LSTM-on-CNN

Extracts features from a pre-trained CNN and trains a LSTM.

Updates

Specific test batchsize. (new)
Label offsets. Max batch-size inference.
gen_outputs.py can now read multilabeled files, and ignore missing images.
Masked input for many-to-one prediction.
Early stop.
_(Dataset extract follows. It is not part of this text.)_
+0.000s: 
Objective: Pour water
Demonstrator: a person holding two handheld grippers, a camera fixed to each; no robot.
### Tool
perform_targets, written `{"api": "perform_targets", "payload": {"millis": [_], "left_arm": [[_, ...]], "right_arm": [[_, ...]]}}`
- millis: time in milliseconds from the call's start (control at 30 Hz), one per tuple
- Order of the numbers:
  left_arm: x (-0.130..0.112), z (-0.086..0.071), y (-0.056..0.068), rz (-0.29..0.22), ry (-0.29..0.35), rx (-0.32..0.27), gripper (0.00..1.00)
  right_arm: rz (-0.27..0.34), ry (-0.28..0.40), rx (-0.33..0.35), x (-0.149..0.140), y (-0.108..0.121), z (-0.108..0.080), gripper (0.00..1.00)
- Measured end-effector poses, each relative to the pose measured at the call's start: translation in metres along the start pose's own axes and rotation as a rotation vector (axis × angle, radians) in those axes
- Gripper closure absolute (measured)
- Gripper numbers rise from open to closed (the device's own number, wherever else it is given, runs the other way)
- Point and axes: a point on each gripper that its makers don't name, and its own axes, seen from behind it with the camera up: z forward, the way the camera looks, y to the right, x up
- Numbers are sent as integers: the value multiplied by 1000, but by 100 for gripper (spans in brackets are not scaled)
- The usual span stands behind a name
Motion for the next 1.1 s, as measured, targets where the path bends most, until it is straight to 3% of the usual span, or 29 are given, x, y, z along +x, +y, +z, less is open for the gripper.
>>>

Choosing GPU.
Added script to save images into h5 file.
AUC score, better sorting frames in gen_output, saving best outputs.
Correct and incorrect data examples in this README
Docker Image.
Added Classification tests.
Added Classification task.

Citation

If you use our code, please cite:

@article{rodriguez2017deep,
  title={Deep Pain: Exploiting Long Short-Term Memory Networks for Facial Expression Classification},
  author={Rodriguez, Pau and Cucurull, Guillem and Gonz{\`a}lez, Jordi and Gonfaus, Josep M and Nasrollahi, Kamal and Moeslund, Thomas B and Roca, F Xavier},
  journal={IEEE Transactions on Cybernetics},
  year={2017},
  publisher={IEEE}
}

Publications

The code has been used in the following publications:

@article{rodriguez2017deep,
  title={Deep Pain: Exploiting Long Short-Term Memory Networks for Facial Expression Classification},
  author={Rodriguez, Pau and Cucurull, Guillem and Gonz{\`a}lez, Jordi and Gonfaus, Josep M and Nasrollahi, Kamal and Moeslund, Thomas B and Roca, F Xavier},
  journal={IEEE Transactions on Cybernetics},
  year={2017},
  publisher={IEEE}
}
@inproceedings{bellantonio2016spatio,
  title={Spatio-Temporal Pain Recognition in CNN-based Super-Resolved Facial Images},
  author={Bellantonio, Marco and Haque, Mohammad A and Rodriguez, Pau and Nasrollahi, Kamal and Telve, Taisi and Escarela, Sergio and Gonzalez, Jordi and Moeslund, Thomas B and Rasti, Pejman and Anbarjafari, Gholamreza},
  booktitle={International Conference on Pattern Recognition (icpr)},
  year={2016},
  organization={Springer}
}
@article{negin2018praxis,
  title={PRAXIS: Towards automatic cognitive assessment using gesture recognition},
  author={Negin, Farhood and Rodriguez, Pau and Koperski, Michal and Kerboua, Adlen and Gonz{\`a}lez, Jordi and Bourgeois, Jeremy and Chapoulie, Emmanuelle and Robert, Philippe and Bremond, Francois},
  journal={Expert systems with applications},
  volume={106},
  pages={21--35},
  year={2018},
  publisher={Elsevier}
}

Installation and dependences

Install CUDA and CUDNN if possible.
Install and compile caffe https://github.com/BVLC/caffe
pip install h5py numpy
Install opencv and python-opencv
Install torch http://torch.ch/
Install torch-hdf5 (https://github.com/deepmind/torch-hdf5/blob/master/doc/usage.md)
luarocks install nn; luarocks install cunn; luarocks install rnn; luarocks install optim; luarocks install gnuplot; luarocks install dp; luarocks install class
git clone this repository
Set your caffe installation path in config.py

Docker Image

docker pull prlz77/lstm-on-cnn

Automatic Script

For automatic generation of the features and training the LSTM run:

./scripts/train.sh

Data Format

Images in a OpenCV compatible format (jpg, png, etc.)
A file with the ordered list of train frames. ./path/to/frame_x.jpg label sequence_number\n...
A file with the ordered list of validation frames. ./path/to/frame_x.jpg label sequence_number\n...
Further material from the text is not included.